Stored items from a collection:
————
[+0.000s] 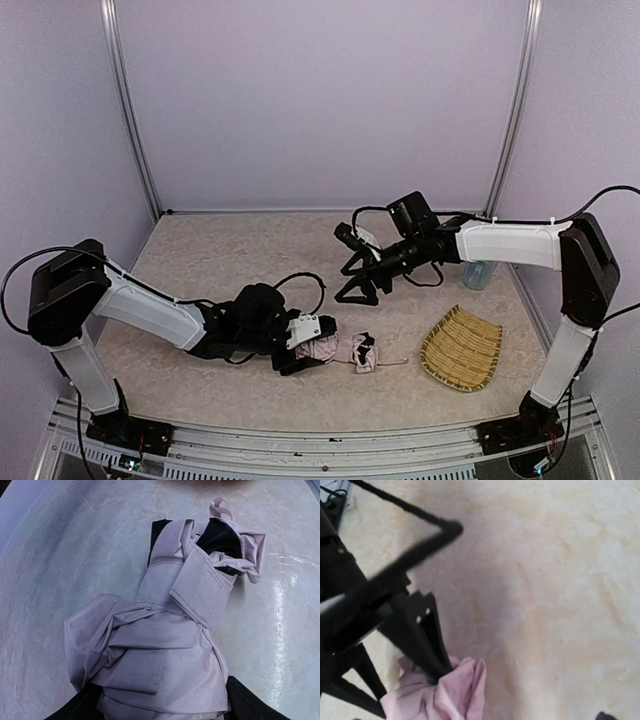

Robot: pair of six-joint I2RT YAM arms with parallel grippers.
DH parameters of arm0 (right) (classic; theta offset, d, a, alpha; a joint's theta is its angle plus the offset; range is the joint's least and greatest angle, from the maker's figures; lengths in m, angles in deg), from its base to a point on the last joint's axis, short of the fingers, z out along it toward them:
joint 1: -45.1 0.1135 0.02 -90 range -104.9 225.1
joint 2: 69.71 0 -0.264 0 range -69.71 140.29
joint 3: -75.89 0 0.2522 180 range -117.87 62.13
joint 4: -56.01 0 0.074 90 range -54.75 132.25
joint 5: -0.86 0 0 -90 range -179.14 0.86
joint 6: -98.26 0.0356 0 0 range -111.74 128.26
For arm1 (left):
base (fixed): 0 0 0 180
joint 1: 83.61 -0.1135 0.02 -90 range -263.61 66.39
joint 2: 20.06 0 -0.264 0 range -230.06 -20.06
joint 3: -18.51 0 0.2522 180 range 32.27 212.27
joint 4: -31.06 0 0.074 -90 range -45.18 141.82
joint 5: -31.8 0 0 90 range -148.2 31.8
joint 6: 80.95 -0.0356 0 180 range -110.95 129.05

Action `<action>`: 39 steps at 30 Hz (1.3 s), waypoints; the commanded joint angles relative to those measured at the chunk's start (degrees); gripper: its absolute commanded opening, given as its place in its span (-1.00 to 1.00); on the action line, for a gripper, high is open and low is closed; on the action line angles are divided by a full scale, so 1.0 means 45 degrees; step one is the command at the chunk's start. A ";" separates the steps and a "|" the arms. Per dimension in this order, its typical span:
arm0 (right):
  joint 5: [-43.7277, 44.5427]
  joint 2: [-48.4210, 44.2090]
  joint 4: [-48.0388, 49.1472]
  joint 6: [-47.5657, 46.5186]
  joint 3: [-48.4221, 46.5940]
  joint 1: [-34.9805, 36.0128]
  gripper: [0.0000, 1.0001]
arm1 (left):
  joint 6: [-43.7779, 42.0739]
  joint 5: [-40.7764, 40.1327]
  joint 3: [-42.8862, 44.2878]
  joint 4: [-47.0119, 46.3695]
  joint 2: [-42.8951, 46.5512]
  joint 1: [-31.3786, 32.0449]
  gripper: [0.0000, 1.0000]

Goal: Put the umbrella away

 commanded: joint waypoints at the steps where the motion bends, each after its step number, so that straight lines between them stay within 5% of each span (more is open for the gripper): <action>1: 0.0438 -0.0846 0.0571 0.0275 0.0443 0.0003 1.00 | 0.0052 -0.0662 -0.0172 -0.0697 0.0275 0.0084 0.60; 4: 0.0729 -0.1284 0.0596 0.0268 0.0760 0.0003 1.00 | -0.0128 -0.0952 -0.0690 -0.1252 0.1036 0.0289 0.72; 5: 0.0788 -0.1437 0.0607 0.0262 0.0874 0.0003 1.00 | -0.0136 -0.0957 -0.0893 -0.1461 0.1378 0.0317 0.94; 15: 0.2402 -0.3950 0.2111 0.0615 0.2829 -0.0066 1.00 | 0.1289 0.0878 -0.2591 -0.3145 0.5095 -0.0982 0.98; 19: 0.2216 -0.4815 0.2418 0.0766 0.3968 0.0003 1.00 | 0.3267 -0.1517 -0.2298 -0.2446 0.5512 -0.1921 0.97; 22: 0.4064 -0.5634 0.2746 0.1128 0.4577 -0.0112 1.00 | 0.5436 -0.4130 -0.1992 -0.1401 0.5578 -0.3023 0.98; 25: 0.6096 -0.6175 0.2859 0.2076 0.4920 -0.1102 1.00 | 0.7141 -0.4886 -0.2125 -0.0547 0.5660 -0.4817 0.98; 35: 0.7785 -0.8457 0.3345 0.4536 0.5834 -0.6701 1.00 | 0.9964 -0.5674 -0.2720 0.0472 0.5955 -0.8738 0.98; 39: 1.3478 -0.8988 0.4410 0.5854 0.6740 -0.6932 1.00 | 0.9780 -0.7059 -0.2739 0.0563 0.6092 -0.8894 0.98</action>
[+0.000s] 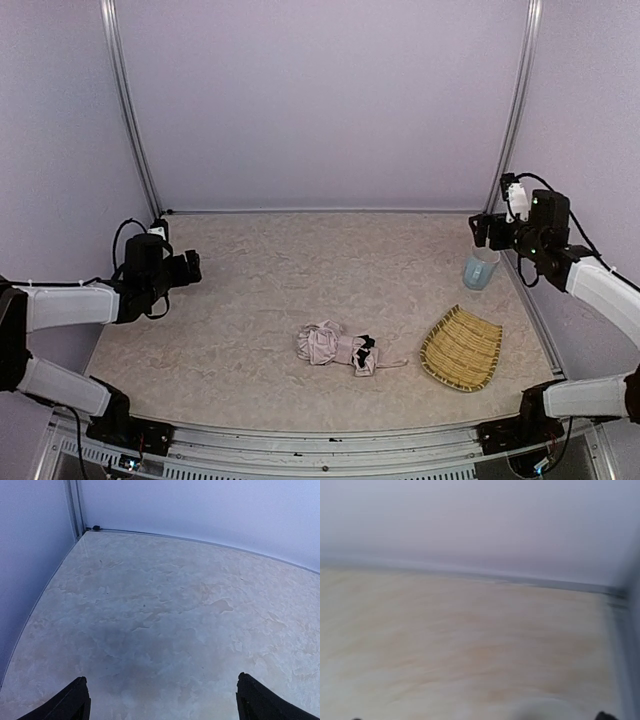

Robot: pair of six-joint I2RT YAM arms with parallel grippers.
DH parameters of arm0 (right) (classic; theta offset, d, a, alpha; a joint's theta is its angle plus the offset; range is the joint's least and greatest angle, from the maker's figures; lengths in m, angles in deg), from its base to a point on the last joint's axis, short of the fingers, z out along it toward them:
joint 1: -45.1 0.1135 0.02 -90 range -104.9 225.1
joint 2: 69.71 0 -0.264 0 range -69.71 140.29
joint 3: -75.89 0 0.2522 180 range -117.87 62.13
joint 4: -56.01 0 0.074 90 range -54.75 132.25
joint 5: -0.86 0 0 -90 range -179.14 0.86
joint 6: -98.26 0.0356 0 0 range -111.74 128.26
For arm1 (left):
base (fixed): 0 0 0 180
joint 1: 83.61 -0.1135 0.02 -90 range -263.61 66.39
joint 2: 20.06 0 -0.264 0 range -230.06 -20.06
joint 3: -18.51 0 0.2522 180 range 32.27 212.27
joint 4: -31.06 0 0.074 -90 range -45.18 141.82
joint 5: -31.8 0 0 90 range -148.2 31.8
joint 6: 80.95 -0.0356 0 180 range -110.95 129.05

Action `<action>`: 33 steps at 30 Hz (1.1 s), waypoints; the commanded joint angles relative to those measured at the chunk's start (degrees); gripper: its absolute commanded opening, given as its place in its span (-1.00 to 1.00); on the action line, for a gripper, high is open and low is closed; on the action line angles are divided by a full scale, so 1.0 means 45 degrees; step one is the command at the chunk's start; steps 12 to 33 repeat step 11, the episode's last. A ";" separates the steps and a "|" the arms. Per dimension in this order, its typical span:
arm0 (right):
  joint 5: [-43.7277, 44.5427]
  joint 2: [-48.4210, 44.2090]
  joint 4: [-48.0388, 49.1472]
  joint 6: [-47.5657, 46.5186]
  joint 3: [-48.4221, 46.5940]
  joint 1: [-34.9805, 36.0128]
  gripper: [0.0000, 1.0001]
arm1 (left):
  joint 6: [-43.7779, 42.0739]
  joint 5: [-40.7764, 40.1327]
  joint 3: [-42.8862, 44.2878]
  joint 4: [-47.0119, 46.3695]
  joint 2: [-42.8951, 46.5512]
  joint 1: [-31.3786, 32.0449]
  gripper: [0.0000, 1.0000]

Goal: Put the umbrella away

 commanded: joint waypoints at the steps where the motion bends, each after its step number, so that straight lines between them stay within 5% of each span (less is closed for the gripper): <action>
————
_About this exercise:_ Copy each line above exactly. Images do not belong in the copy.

_Task result:_
[+0.000s] 

Robot: pair of six-joint I2RT YAM arms with parallel grippers.
DH parameters of arm0 (right) (classic; theta offset, d, a, alpha; a joint's theta is its angle plus the offset; range is the joint's least and greatest angle, from the maker's figures; lengths in m, angles in deg), from its base to a point on the last joint's axis, short of the fingers, z out along it toward them:
joint 1: -45.1 0.1135 0.02 -90 range -104.9 225.1
joint 2: 69.71 0 -0.264 0 range -69.71 140.29
joint 3: -75.89 0 0.2522 180 range -117.87 62.13
joint 4: -56.01 0 0.074 90 range -54.75 132.25
joint 5: -0.86 0 0 -90 range -179.14 0.86
joint 6: -98.26 0.0356 0 0 range -111.74 128.26
For arm1 (left):
base (fixed): 0 0 0 180
joint 1: 83.61 -0.1135 0.02 -90 range -263.61 66.39
joint 2: 20.06 0 -0.264 0 range -230.06 -20.06
joint 3: -18.51 0 0.2522 180 range 32.27 212.27
joint 4: -31.06 0 0.074 -90 range -45.18 141.82
joint 5: -31.8 0 0 90 range -148.2 31.8
joint 6: 80.95 -0.0356 0 180 range -110.95 129.05

Action `<action>`: 39 steps at 30 Hz (1.3 s), waypoints; the commanded joint angles relative to those measured at the chunk's start (degrees); gripper: its absolute commanded opening, given as its place in its span (-1.00 to 1.00); on the action line, for a gripper, high is open and low is closed; on the action line angles are divided by a full scale, so 1.0 means 45 degrees; step one is the command at the chunk's start. A ";" separates the steps and a "|" the arms. Per dimension in this order, its typical span:
arm0 (right):
  joint 5: [-43.7277, 44.5427]
  joint 2: [-48.4210, 44.2090]
  joint 4: [-48.0388, 49.1472]
  joint 6: [-47.5657, 46.5186]
  joint 3: [-48.4221, 46.5940]
  joint 1: [-34.9805, 36.0128]
  gripper: [0.0000, 1.0001]
arm1 (left):
  joint 6: [-43.7779, 42.0739]
  joint 5: [-40.7764, 40.1327]
  joint 3: [-42.8862, 44.2878]
  joint 4: [-47.0119, 46.3695]
  joint 2: [-42.8951, 46.5512]
  joint 1: [-31.3786, 32.0449]
  gripper: [0.0000, 1.0000]

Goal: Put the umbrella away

 commanded: joint waypoints at the steps where the motion bends, each after its step number, so that straight lines between them stay within 5% of each span (more is open for the gripper): <action>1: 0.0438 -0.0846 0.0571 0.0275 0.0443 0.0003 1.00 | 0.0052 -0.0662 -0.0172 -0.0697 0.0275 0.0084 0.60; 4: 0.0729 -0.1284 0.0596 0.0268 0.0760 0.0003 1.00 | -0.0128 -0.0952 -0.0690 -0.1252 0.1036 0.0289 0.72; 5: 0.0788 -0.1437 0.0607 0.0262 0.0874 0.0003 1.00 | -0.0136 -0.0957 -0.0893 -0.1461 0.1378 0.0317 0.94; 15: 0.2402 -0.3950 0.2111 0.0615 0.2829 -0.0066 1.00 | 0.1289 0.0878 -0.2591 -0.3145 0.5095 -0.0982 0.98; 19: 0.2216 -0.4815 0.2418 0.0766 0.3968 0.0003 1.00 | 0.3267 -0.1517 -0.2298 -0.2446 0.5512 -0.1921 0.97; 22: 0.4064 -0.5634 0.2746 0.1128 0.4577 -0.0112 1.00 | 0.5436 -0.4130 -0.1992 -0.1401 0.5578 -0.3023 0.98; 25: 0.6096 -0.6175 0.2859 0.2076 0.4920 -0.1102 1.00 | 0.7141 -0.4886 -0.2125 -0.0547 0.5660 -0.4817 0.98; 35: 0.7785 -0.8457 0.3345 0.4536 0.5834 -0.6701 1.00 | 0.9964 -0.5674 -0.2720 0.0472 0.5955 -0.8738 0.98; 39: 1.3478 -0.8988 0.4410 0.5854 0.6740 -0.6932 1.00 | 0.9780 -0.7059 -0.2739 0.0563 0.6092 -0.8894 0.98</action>
[+0.000s] 

Robot: pair of six-joint I2RT YAM arms with parallel grippers.
DH parameters of arm0 (right) (classic; theta offset, d, a, alpha; a joint's theta is its angle plus the offset; range is the joint's least and greatest angle, from the maker's figures; lengths in m, angles in deg), from its base to a point on the last joint's axis, short of the fingers, z out along it toward them:
joint 1: -45.1 0.1135 0.02 -90 range -104.9 225.1
joint 2: 69.71 0 -0.264 0 range -69.71 140.29
joint 3: -75.89 0 0.2522 180 range -117.87 62.13
joint 4: -56.01 0 0.074 90 range -54.75 132.25
joint 5: -0.86 0 0 -90 range -179.14 0.86
joint 6: -98.26 0.0356 0 0 range -111.74 128.26
For arm1 (left):
base (fixed): 0 0 0 180
joint 1: 83.61 -0.1135 0.02 -90 range -263.61 66.39
joint 2: 20.06 0 -0.264 0 range -230.06 -20.06
joint 3: -18.51 0 0.2522 180 range 32.27 212.27
joint 4: -31.06 0 0.074 -90 range -45.18 141.82
joint 5: -31.8 0 0 90 range -148.2 31.8
joint 6: 80.95 -0.0356 0 180 range -110.95 129.05

Action `<action>`: 33 steps at 30 Hz (1.1 s), waypoints; the commanded joint angles relative to those measured at the chunk's start (degrees); gripper: its absolute commanded opening, given as its place in its span (-1.00 to 1.00); on the action line, for a gripper, high is open and low is closed; on the action line angles are divided by a full scale, so 1.0 means 45 degrees; step one is the command at the chunk's start; steps 12 to 33 repeat step 11, the episode's last. A ";" separates the steps and a "|" the arms. Per dimension in this order, its typical span:
arm0 (right):
  joint 5: [-43.7277, 44.5427]
  joint 2: [-48.4210, 44.2090]
  joint 4: [-48.0388, 49.1472]
  joint 6: [-47.5657, 46.5186]
  joint 3: [-48.4221, 46.5940]
  joint 1: [-34.9805, 36.0128]
  gripper: [0.0000, 1.0001]
arm1 (left):
  joint 6: [-43.7779, 42.0739]
  joint 5: [-40.7764, 40.1327]
  joint 3: [-42.8862, 44.2878]
  joint 4: [-47.0119, 46.3695]
  joint 2: [-42.8951, 46.5512]
  joint 1: [-31.3786, 32.0449]
  gripper: [0.0000, 1.0000]

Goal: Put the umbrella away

 commanded: joint waypoints at the steps where the motion bends, each after its step number, so that straight lines between them stay within 5% of each span (less is closed for the gripper): <action>

This completes the answer to the exercise.